Tether’s AI Research Group just released QVAC SDK 0.12.0 with TurboQuant, a production implementation of Google’s memory compression algorithm, letting everyday devices run AI with ‘data center sized’ context.

How TurboQuant works: Turning memory from a wall into a window
Here’s the problem no one talks about: when you chat with an artificial intelligence (AI), it doesn’t just need memory to load the model to be used. It also needs working memory [called the Key-Value cache (KV cache)] to remember everything you’ve already said.
A short prompt is fine. But a 100-page legal document? A few hours of conversation? That KV cache for a 4-billion-parameter model can reach 8 Gigabytes (GB) on its own. Four simultaneous sessions? 32 GB before you even load the model. That’s why most “AI assistants” forget everything after a few messages or force you into the cloud.

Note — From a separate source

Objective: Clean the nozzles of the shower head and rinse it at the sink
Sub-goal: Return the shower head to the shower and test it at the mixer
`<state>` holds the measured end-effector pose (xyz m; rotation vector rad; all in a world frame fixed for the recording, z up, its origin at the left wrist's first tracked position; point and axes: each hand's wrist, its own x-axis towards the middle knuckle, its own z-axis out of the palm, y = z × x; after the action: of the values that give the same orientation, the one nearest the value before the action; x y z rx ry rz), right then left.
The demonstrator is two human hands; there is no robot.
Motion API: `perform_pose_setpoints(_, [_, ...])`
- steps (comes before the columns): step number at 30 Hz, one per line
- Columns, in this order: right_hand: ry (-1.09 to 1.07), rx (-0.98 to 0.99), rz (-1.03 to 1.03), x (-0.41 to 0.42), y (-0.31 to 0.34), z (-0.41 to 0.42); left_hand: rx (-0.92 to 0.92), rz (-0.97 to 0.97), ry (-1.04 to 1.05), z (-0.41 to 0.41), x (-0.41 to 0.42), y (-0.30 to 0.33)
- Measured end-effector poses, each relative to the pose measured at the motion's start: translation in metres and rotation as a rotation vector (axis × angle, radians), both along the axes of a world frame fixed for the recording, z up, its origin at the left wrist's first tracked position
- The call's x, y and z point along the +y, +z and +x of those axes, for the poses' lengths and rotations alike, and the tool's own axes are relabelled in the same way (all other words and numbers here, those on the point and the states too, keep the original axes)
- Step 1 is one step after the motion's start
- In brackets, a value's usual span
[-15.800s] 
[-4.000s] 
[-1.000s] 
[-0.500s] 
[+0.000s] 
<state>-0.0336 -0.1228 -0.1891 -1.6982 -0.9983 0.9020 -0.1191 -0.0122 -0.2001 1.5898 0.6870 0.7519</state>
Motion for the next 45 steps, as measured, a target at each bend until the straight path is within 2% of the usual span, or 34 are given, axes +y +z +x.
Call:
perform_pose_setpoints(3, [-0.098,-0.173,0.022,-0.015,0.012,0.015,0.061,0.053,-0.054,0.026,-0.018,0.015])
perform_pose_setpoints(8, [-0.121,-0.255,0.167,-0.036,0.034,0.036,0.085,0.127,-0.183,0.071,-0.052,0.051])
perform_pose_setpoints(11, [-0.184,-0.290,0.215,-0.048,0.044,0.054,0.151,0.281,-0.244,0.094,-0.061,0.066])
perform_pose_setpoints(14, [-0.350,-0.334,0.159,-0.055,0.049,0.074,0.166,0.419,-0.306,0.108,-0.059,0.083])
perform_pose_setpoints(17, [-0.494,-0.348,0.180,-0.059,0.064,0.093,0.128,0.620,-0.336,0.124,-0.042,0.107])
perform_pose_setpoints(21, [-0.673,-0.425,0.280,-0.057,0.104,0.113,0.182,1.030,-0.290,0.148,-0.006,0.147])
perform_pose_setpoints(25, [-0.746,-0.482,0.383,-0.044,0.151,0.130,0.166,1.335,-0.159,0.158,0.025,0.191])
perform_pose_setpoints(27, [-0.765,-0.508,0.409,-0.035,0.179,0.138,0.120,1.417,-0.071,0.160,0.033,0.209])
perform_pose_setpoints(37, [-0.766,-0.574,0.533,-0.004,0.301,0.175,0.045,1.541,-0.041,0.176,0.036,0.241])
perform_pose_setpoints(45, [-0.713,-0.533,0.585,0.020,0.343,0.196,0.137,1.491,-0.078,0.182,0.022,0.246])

TurboQuant changes the math. It compresses that cache up to 5 times while preserving output quality. A session that needed 8 GB now fits in 1.6 GB. That laptop you already own just grew a data center’s worth of memory.
QVAC SDK 0.12.0 upgrade in a nutshell
The QVAC SDK 0.12.0 introduces TurboQuant, compressing working memory up to 5x so a laptop can handle 262k-token sessions locally. It adds text-to-video, Apple Metal performance for Flux2-klein, and a Vision-Language-Action addon for robot control. Developers get coding assistant support, cross-platform voice with diarization, and millisecond-level classification. Under the hood, Fabric syncs to llama.cpp v8828 for broader Graphics Processing Unit (GPU) acceleration. This upgrade hands developers a local AI toolkit previously only possible in data centers.
How this changes the rules in the AI ecosystem
Let’s put it this way. Until now, the implicit “bargain” was: long context = cloud dependency. But now Tether just broke that equation. In this context, some use case examples would be:
- A journalist can now analyze leaked documents on a laptop without uploading them.
- A doctor can run a local assistant on patient records that never leaves the clinic.
- A developer can query an entire codebase without sending proprietary code to OpenAI.
For startups, this means building AI products without assuming access to expensive GPU clusters. For decentralized networks, it means inference can happen on edge nodes without massive memory requirements.
“Google’s research showed that AI memory could be compressed far more efficiently than most people assumed. Our work brings that breakthrough into production software that developers, startups, and users can actually build with. If long context AI only works inside the largest data centers, then AI will be shaped by whoever owns the most hardware. TurboQuant changes what local AI can do by making memory less of a wall.” – Paolo Ardoino, CEO of Tether.
More than just chat
The same memory breakthrough applies to other modalities. So far, the Software Development Kit (SDK) already includes text-to-video, robot control, and vision-language-action models.
Let’s do this exercise: imagine a local AI that can watch your workshop, remember a 3-hour repair session, and guide a robot arm through the same steps, all on a single edge device. Or a security camera, for instance, that maintains context across days of footage without uploading to the cloud. To this point in technology, TurboQuant makes the KV cache smaller, but the potential use cases just got much, much larger.